INFORMATION PROVIDED:
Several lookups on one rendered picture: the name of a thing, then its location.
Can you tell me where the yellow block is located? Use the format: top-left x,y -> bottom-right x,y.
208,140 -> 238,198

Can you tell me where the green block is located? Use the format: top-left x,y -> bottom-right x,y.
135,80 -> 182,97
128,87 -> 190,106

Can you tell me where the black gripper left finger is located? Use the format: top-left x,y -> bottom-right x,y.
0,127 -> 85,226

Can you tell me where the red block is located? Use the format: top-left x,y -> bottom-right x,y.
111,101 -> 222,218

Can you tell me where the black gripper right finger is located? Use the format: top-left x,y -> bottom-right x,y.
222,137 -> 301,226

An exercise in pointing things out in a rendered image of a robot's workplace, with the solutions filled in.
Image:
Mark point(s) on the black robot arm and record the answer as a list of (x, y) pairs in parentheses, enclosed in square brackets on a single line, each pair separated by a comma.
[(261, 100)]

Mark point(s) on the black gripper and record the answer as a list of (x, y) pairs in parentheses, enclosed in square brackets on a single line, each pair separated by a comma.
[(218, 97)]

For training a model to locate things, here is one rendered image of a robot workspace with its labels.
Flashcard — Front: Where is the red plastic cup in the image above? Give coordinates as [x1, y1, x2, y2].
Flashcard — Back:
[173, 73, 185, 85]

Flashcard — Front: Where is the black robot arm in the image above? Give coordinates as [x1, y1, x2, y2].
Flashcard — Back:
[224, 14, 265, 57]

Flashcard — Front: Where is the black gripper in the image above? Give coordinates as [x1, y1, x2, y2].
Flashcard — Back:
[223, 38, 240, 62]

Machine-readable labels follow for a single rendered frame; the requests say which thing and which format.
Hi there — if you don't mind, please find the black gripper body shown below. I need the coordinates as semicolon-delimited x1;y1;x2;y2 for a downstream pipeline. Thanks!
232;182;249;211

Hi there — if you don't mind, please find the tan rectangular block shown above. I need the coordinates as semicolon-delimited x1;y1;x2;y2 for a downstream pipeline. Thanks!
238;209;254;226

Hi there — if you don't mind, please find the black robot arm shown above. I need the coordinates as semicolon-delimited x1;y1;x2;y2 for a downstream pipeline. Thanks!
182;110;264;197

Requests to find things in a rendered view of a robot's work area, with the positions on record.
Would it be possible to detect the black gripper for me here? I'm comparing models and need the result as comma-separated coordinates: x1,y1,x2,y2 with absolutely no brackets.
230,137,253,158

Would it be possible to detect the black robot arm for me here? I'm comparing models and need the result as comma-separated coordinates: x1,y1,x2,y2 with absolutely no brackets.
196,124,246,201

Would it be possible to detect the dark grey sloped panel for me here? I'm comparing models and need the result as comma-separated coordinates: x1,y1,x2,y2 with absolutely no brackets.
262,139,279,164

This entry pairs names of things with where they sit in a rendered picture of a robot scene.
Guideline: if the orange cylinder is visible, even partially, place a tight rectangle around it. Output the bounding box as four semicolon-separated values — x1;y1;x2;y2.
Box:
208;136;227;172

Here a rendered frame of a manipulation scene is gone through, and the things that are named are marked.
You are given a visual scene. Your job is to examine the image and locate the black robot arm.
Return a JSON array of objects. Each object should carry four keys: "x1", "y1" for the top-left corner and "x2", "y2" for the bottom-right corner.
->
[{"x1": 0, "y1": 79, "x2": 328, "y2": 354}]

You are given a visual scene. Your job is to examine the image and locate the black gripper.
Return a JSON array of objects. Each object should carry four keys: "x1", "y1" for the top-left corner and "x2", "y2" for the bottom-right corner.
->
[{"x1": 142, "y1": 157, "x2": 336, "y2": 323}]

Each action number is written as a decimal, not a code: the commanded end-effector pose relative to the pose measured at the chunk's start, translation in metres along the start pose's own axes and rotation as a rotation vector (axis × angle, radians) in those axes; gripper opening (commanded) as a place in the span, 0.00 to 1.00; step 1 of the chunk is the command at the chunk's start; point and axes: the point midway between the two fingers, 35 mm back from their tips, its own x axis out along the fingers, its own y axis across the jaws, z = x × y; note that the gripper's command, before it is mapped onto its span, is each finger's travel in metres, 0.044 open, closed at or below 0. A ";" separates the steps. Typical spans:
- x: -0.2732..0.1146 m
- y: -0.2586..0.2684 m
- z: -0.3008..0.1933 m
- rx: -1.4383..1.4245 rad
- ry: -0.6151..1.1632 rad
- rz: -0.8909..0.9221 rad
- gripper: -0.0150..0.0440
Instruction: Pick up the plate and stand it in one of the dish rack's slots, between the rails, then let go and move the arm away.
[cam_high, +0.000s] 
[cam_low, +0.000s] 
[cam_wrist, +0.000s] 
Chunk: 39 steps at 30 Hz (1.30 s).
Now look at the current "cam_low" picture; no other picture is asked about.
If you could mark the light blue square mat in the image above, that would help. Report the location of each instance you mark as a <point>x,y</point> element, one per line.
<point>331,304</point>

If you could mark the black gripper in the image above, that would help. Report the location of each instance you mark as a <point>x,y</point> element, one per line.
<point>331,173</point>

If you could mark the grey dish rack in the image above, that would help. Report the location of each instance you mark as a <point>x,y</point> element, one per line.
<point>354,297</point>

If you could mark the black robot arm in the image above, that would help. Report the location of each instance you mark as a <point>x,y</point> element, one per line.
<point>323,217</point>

AIM OF THE EXERCISE: The entire listing is to be reproduced without alteration.

OUTPUT BELOW:
Several lookups on one rendered picture: the name of a thing, then its location.
Can you tell me where the yellow block is located? Use the format: top-left x,y -> bottom-right x,y.
208,140 -> 238,198

Can you tell me where the green block is located? Use the format: top-left x,y -> bottom-right x,y.
135,80 -> 182,97
128,87 -> 190,106

Can you tell me where the black gripper left finger is located? Use the format: top-left x,y -> bottom-right x,y.
0,127 -> 85,226

Can you tell me where the red block is located? Use the format: top-left x,y -> bottom-right x,y.
111,101 -> 222,218

Can you tell me where the black gripper right finger is located? Use the format: top-left x,y -> bottom-right x,y.
222,137 -> 301,226

An exercise in pointing things out in a rendered image of a robot's workplace, with the solutions filled in.
Image:
Mark point(s) on the black robot arm and record the answer as a list of (x, y) pairs in parentheses, enclosed in square brackets on a single line, each pair separated by a comma.
[(261, 100)]

Mark point(s) on the black gripper and record the answer as a list of (x, y) pairs in parentheses, enclosed in square brackets on a single line, each pair separated by a comma.
[(218, 97)]

For training a model to locate things, here is one rendered image of a robot workspace with its labels.
Flashcard — Front: Where is the red plastic cup in the image above? Give coordinates as [x1, y1, x2, y2].
Flashcard — Back:
[173, 73, 185, 85]

Flashcard — Front: Where is the black robot arm in the image above? Give coordinates as [x1, y1, x2, y2].
Flashcard — Back:
[224, 14, 265, 57]

Flashcard — Front: Where is the black gripper in the image above? Give coordinates as [x1, y1, x2, y2].
Flashcard — Back:
[223, 38, 240, 62]

Machine-readable labels follow for a single rendered frame; the requests say which thing and which format.
Hi there — if you don't mind, please find the black gripper body shown below. I need the coordinates as semicolon-delimited x1;y1;x2;y2 for a downstream pipeline. Thanks!
232;182;249;211

Hi there — if you don't mind, please find the tan rectangular block shown above. I need the coordinates as semicolon-delimited x1;y1;x2;y2 for a downstream pipeline. Thanks!
238;209;254;226

Hi there — if you don't mind, please find the black robot arm shown above. I need the coordinates as semicolon-delimited x1;y1;x2;y2 for a downstream pipeline. Thanks!
182;110;264;197

Requests to find things in a rendered view of a robot's work area, with the positions on record.
Would it be possible to detect the black gripper for me here? I'm comparing models and need the result as comma-separated coordinates: x1,y1,x2,y2 with absolutely no brackets.
230,137,253,158

Would it be possible to detect the black robot arm for me here? I'm comparing models and need the result as comma-separated coordinates: x1,y1,x2,y2 with absolutely no brackets.
196,124,246,201

Would it be possible to detect the dark grey sloped panel for me here? I'm comparing models and need the result as comma-separated coordinates: x1,y1,x2,y2 with absolutely no brackets.
262,139,279,164

This entry pairs names of things with where they sit in a rendered picture of a robot scene.
Guideline: if the orange cylinder is visible, even partially, place a tight rectangle around it. Output the bounding box as four semicolon-separated values — x1;y1;x2;y2.
Box:
208;136;227;172

Here a rendered frame of a manipulation scene is gone through, and the things that are named are marked.
You are given a visual scene. Your job is to examine the image and locate the black robot arm.
Return a JSON array of objects. Each object should carry four keys: "x1", "y1" for the top-left corner and "x2", "y2" for the bottom-right corner.
->
[{"x1": 0, "y1": 79, "x2": 328, "y2": 354}]

You are given a visual scene. Your job is to examine the image and locate the black gripper.
Return a JSON array of objects. Each object should carry four keys: "x1", "y1" for the top-left corner and "x2", "y2" for the bottom-right corner.
->
[{"x1": 142, "y1": 157, "x2": 336, "y2": 323}]

Each action number is written as a decimal, not a code: the commanded end-effector pose relative to the pose measured at the chunk's start, translation in metres along the start pose's own axes and rotation as a rotation vector (axis × angle, radians) in those axes; gripper opening (commanded) as a place in the span, 0.00 to 1.00; step 1 of the chunk is the command at the chunk's start; point and axes: the point midway between the two fingers, 35 mm back from their tips, its own x axis out along the fingers, its own y axis across the jaws, z = x × y; note that the gripper's command, before it is mapped onto its span, is each finger's travel in metres, 0.044 open, closed at or below 0. A ";" separates the steps. Typical spans:
- x: -0.2732..0.1146 m
- y: -0.2586..0.2684 m
- z: -0.3008..0.1933 m
- rx: -1.4383..1.4245 rad
- ry: -0.6151..1.1632 rad
- rz: -0.8909..0.9221 rad
- gripper: -0.0150..0.0440
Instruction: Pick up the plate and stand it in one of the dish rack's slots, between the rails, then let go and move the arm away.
[cam_high, +0.000s] 
[cam_low, +0.000s] 
[cam_wrist, +0.000s] 
Chunk: 39 steps at 30 Hz (1.30 s).
Now look at the current "cam_low" picture; no other picture is asked about.
If you could mark the light blue square mat in the image above, that would help. Report the location of each instance you mark as a <point>x,y</point> element, one per line.
<point>331,304</point>

If you could mark the black gripper in the image above, that would help. Report the location of each instance you mark as a <point>x,y</point> element, one per line.
<point>331,173</point>

If you could mark the grey dish rack in the image above, that would help. Report the location of each instance you mark as a <point>x,y</point> element, one per line.
<point>354,297</point>

If you could mark the black robot arm in the image above, that would help. Report the location of each instance you mark as a <point>x,y</point> element, one per line.
<point>323,217</point>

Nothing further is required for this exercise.